I can vouch for the SDX15. CSS makes some quality drivers.


----------



## Luke352 (Jul 24, 2006)

divvide said:


> I have heard and read countless times how a 15" subwoofer can never be as responsive as a 12"er....


Well the people saying and writing that are clueless! Simple.


----------



## norcalsfinest (Aug 30, 2008)

Arc 15


----------



## Neel (Mar 4, 2009)

IDQ15v2!! 

Straight from TC sounds website...
One of the biggest myths about woofers is that 8’s and 10’s are “tighter” and “cleaner” than 15’s or 18’s. Nothing is further from the truth. What tends to happen is that the smaller drivers have lower Q’s because manufactures tend to put large cones on smaller motors to increase SPL and sensitivity but not BL product. Well unless the motor can compensate for the extra mass it has to push, then the Qts will not be the same as the smaller drivers and ultimately the driver may not be suited for the same kinds of alignments and could ring too much and compromise the perceived sound quality. Having said that, high Qts drivers are not any less “tight” or “musical” than well dampened drivers, it’s just they require larger boxes and less internal pressure to prevent ringing. Ultimately there becomes a point where a driver really should be used in an infinite baffle where its actual Qts and Fs becomes the system Qtc and Fc. As enclosure volume decreases, Qtc increases and it will take a driver with a low Qts to make for an average Q system. So in conclusion, the only reason to use a smaller bass driver is for space, weight and potentially power considerations, but likewise, it is inappropriate to try and fit a larger driver into a space smaller than it is ideal for.

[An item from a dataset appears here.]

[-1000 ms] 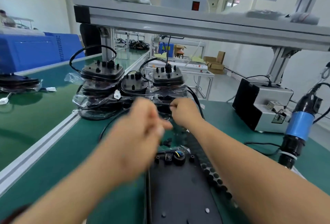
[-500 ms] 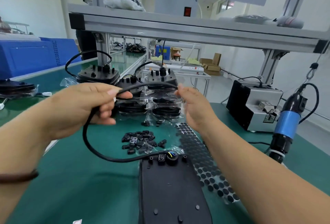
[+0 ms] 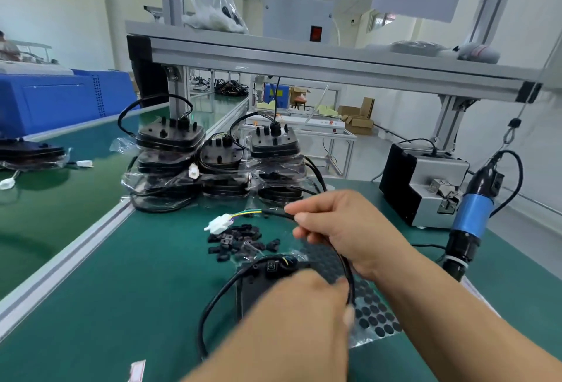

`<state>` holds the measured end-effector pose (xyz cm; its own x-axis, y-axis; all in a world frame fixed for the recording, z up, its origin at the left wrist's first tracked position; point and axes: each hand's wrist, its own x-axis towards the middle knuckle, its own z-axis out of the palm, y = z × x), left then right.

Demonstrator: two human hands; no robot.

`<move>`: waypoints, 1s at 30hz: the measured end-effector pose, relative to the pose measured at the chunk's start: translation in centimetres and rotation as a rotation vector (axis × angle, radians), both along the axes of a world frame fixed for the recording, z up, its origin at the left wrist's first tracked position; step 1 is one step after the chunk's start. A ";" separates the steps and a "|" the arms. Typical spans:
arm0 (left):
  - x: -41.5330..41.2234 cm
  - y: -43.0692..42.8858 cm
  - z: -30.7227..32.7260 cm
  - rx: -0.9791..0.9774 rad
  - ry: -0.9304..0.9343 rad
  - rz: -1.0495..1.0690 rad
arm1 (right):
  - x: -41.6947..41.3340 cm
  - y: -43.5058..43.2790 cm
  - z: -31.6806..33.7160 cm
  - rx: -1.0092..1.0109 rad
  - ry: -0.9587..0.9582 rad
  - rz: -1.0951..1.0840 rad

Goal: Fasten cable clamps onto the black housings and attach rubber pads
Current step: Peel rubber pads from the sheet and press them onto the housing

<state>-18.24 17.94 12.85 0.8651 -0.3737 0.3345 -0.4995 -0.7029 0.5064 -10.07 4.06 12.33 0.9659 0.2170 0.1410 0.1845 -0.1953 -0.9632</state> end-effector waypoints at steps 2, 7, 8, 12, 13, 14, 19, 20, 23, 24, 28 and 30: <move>1.5 1.8 0.8 0.080 -0.207 0.077 | -0.1 -0.8 -0.8 -0.016 -0.019 0.065; 7.7 5.1 -0.2 0.303 -0.094 0.070 | 0.3 -1.3 -2.8 -0.094 -0.004 0.115; 8.0 5.6 -0.8 0.327 0.005 0.057 | 0.3 -1.2 -3.1 -0.117 0.004 0.105; 7.9 7.1 -3.6 0.251 0.128 0.199 | 0.0 -0.9 -4.0 -0.224 -0.030 0.017; 7.6 7.3 -3.8 0.226 0.135 0.219 | -0.2 -0.7 -4.1 -0.243 -0.060 -0.012; 7.3 7.4 -4.0 0.200 0.147 0.219 | -0.4 -0.4 -4.3 -0.262 -0.092 -0.046; 5.1 6.9 -6.1 -0.250 0.286 0.327 | -2.2 0.3 -4.6 -0.484 -0.332 -0.288; 4.7 6.7 -6.6 -0.372 0.304 0.377 | -2.7 0.0 -4.5 -0.521 -0.345 -0.308; 4.0 5.9 -7.7 -0.560 0.323 0.468 | -4.9 -1.4 -4.8 -0.525 -0.292 -0.359; 3.7 5.5 -7.8 -0.634 0.345 0.496 | -5.8 -1.8 -5.3 -0.484 -0.263 -0.366; 2.4 4.3 -7.8 -0.921 0.480 0.566 | -8.2 -2.4 -7.3 -0.344 -0.131 -0.380; 1.4 3.6 -7.7 -1.092 0.563 0.565 | -8.6 -2.0 -7.8 -0.256 -0.073 -0.415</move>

(Audiopulse Myths About Subwoofers)


----------



## 12vTools (Jan 15, 2009)

Dudleston FTW


----------



## WLDock (Sep 27, 2005)

divvide said:


> I have heard and read countless times how a 15" subwoofer can never be as responsive as a 12"er...


Where do they get this stuff? 

OK, lets stop for a minute and forget about car audio. Do you realize that some of the best recording engineers around the world use large 3-ways w/ dual 15" woofers as monitors for mid-field and far-field playback in the control room? Also, even larger subs are used.


- Custom Active Westlake 3-way BBSM-15 Main monitors mounted on 2000-pound Sand pillars, 
Top end powered by Bryston 4b amplifier, 
Bottoms powered by Bryston 14b Dual Monoblock power amplifier, 
Dual 18" Subs powered by Crown 3600 amplifiers,
Crossed over with Bryston Active Crossovers









Dual 16" TAD subs in a HUGE 10 cube enclosures each.









Do you think these guys are using "SLOW" drivers? The same guys that actually know more about sound than we will ever know and actually record sound for a living.


----------



## SublimeZ (Jan 28, 2008)

http://www.parts-express.com/pe/showdetl.cfm?Partnumber=295-469

Works well for me in 1.5 cu^ft sealed.


----------



## M-Dub (Nov 29, 2006)

^^ Yup I heard it. Low, loud, and quick.


----------



## slomofo (Mar 30, 2009)

Patrick Bateman said:


> These guys from Oregon don't know what they're talking about. That dude from Salem, and the one from Portland? Ignore them.
> 
> The only way to get fast bass is to use a fast woofer, and obviously a fifteen is way too slow and sluggish. You should use an eight inch woofer, or better yet a tweeter.
> 
> *Yeah, that's it!* A tweeter is what you need.


I have some 24" tweeters here if you need them, just drive down this weekend ...


----------



## Guy (Feb 16, 2006)

Patrick Bateman said:


> These guys from Oregon don't know what they're talking about. That dude from Salem, and the one from Portland? Ignore them.
> 
> The only way to get fast bass is to use a fast woofer, and obviously a fifteen is way too slow and sluggish. You should use an eight inch woofer, or better yet a tweeter.
> 
> *Yeah, that's it!* A tweeter is what you need.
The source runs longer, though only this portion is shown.